ÉGYPTE : DU SUCCÈS DE LA RUE À L’ÉCHEC DE LA TRANSITION
Février 2026
Anatomy of a protest
LA CHUTE DE MUBARAK
En janvier-février 2011, un soulèvement national a renversé Hosni Moubarak, au pouvoir depuis 30 ans, après 18 jours de mobilisation.
La transition a été confiée au Conseil suprême des forces armées (SCAF), qui a gouverné par décrets et a redessiné seul la feuille de route.
Le paysage politique était déséquilibré : peu d’organisations civiles structurées face à l’armée et à la seule force partisane véritablement robuste, les Frères musulmans.
FAILLE STRATÉGIQUE : « L’APRÈS »
Les forces de Tahrir1 étaient mal préparées à « l’après » : elles pouvaient mobiliser rapidement, mais manquaient de structures pour la phase post-Moubarak: organisations fragiles, absence de plateforme commune et absence de chaîne de décision.
La rue s’est rassemblée, mais a eu du mal à se coordonner, à négocier et à gouverner comme une coalition unifiée.
AUCUNE ARCHITECTURE DE TRANSITION
Les élections ont été organisées rapidement, sans cadre clair de transition.
Cela a donné un avantage mécanique aux acteurs déjà implantés, en particulier les Frères musulmans, et a entraîné une polarisation rapide avec les mouvements laïques.
Sans « règles du jeu » partagées, les élections ont accéléré la compétition au lieu de stabiliser la transition.
CHUTE DE LA LÉGITIMITÉ CIVILE
Les nouvelles forces issues du soulèvement n’ont pas su gouverner ensemble : conflits institutionnels, crise économique et sécuritaire, et perception grandissante d’un échec du pouvoir civil.
En juin et juillet 2013, des manifestations massives ont éclaté contre Morsi, président soutenu par les
Frères musulmans et élu après le soulèvement de 2011.
Le 3 juillet, l’armée a mené un coup d’État : la Constitution a été suspendue et une répression s’est engagée.
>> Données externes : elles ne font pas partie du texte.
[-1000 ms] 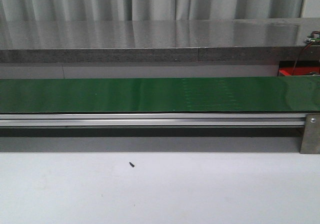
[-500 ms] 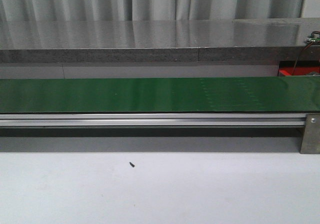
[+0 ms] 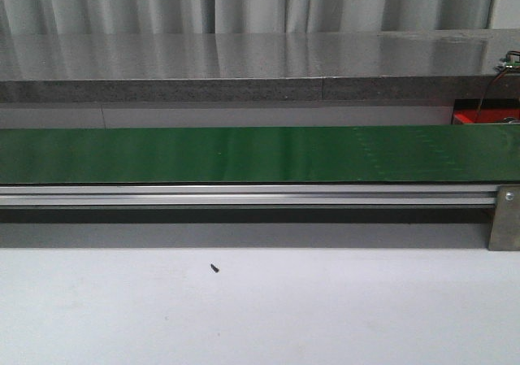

Sous Abdel Fattah al-Sissi, le pouvoir autoritaire s’est consolidé, l’espace politique s’est refermé et les arrestations de masse se sont multipliées.
LES POINTS FORTS ET LES LIMITES
Forces : mobilisation de masse rapide ; large diversité sociale ; organisation créative et décentralisée ; résilience sous pression.
Limites : coalition fragmentée (pas d’organisation) ; coordination et prise de décision faibles ; absence de programme commun pour la transition ; mandat de négociation flou ; structures nationales et machine électorale limitées par rapport aux acteurs déjà établis.